◆ Work order
Where the listing below has a line with "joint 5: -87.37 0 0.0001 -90", write out exactly that line and every line after it, stopping after the line with "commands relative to".

━━━━━ Provided data

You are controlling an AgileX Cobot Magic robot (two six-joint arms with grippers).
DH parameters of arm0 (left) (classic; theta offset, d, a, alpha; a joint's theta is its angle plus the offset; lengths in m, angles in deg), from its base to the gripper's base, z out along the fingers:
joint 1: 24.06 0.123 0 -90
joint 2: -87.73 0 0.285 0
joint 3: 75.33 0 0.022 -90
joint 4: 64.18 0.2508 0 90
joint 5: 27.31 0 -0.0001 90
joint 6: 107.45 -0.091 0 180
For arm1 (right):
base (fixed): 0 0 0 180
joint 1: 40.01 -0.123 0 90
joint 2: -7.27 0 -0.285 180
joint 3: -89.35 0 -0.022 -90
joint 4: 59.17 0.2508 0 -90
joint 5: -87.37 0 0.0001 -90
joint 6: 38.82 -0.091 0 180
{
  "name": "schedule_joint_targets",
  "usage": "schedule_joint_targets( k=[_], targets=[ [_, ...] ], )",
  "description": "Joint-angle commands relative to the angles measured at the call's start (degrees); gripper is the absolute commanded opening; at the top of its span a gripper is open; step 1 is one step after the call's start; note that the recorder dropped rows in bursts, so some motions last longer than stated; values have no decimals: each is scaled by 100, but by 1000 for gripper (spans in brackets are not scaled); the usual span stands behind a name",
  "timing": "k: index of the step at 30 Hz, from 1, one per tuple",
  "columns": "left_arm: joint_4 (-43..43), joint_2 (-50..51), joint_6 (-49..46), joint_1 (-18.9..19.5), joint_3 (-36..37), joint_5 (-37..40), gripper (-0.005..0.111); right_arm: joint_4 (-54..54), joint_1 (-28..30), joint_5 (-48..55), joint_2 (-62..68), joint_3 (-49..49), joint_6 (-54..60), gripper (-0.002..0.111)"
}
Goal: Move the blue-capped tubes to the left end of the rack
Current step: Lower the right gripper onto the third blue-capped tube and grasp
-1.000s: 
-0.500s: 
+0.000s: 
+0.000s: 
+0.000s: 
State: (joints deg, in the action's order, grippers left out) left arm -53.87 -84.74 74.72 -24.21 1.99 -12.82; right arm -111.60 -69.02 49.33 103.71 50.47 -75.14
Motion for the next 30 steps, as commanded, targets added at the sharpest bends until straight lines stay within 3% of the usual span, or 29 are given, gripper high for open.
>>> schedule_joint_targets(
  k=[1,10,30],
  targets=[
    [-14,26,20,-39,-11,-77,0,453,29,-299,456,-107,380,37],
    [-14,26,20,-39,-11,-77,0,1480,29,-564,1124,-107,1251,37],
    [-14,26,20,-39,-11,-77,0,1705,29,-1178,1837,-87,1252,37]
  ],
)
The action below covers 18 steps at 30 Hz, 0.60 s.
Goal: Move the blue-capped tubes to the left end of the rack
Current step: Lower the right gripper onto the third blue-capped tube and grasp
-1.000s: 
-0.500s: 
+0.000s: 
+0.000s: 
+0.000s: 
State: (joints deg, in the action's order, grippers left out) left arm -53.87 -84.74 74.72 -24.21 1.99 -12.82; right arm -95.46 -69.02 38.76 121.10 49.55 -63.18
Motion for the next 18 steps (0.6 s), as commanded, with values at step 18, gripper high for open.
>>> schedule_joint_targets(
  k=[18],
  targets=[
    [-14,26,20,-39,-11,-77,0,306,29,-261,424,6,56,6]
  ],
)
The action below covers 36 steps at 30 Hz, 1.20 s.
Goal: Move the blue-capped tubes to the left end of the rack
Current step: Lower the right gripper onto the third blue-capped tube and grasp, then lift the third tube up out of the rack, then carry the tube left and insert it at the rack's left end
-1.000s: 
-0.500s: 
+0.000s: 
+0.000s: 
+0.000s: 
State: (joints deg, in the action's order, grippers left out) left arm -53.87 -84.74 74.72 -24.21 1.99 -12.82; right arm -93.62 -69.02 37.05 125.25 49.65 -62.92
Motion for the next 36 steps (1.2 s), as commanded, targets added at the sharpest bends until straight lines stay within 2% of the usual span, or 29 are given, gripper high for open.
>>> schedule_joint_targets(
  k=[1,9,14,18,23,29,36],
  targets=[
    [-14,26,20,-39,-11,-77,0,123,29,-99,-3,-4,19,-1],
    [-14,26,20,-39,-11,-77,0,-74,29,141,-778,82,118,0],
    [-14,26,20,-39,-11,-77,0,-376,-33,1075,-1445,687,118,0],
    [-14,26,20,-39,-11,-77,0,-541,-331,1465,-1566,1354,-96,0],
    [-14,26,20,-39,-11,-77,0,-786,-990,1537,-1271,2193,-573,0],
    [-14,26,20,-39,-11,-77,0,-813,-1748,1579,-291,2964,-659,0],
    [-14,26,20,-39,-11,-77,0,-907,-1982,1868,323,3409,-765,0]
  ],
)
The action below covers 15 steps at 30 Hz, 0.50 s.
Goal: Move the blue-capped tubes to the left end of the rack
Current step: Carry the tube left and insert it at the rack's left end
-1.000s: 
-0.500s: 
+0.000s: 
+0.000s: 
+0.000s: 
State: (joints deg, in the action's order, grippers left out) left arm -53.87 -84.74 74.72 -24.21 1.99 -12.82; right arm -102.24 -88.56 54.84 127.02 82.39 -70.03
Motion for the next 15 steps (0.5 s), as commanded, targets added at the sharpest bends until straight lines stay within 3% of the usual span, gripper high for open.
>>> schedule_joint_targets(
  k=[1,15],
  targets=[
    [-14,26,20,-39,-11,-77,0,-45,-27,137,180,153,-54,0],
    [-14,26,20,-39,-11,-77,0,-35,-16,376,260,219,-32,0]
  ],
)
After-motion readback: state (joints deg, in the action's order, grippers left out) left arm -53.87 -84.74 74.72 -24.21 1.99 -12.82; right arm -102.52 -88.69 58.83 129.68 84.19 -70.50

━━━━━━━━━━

◆ Reply
joint 5: -87.37 0 0.0001 -90
joint 6: 38.82 -0.091 0 180
{
  "name": "schedule_joint_targets",
  "usage": "schedule_joint_targets( k=[_], targets=[ [_, ...] ], )",
  "description": "Joint-angle commands relative to the angles measured at the call's start (degrees); gripper is the absolute commanded opening; at the top of its span a gripper is open; step 1 is one step after the call's start; note that the recorder dropped rows in bursts, so some motions last longer than stated; values have no decimals: each is scaled by 100, but by 1000 for gripper (spans in brackets are not scaled); the usual span stands behind a name",

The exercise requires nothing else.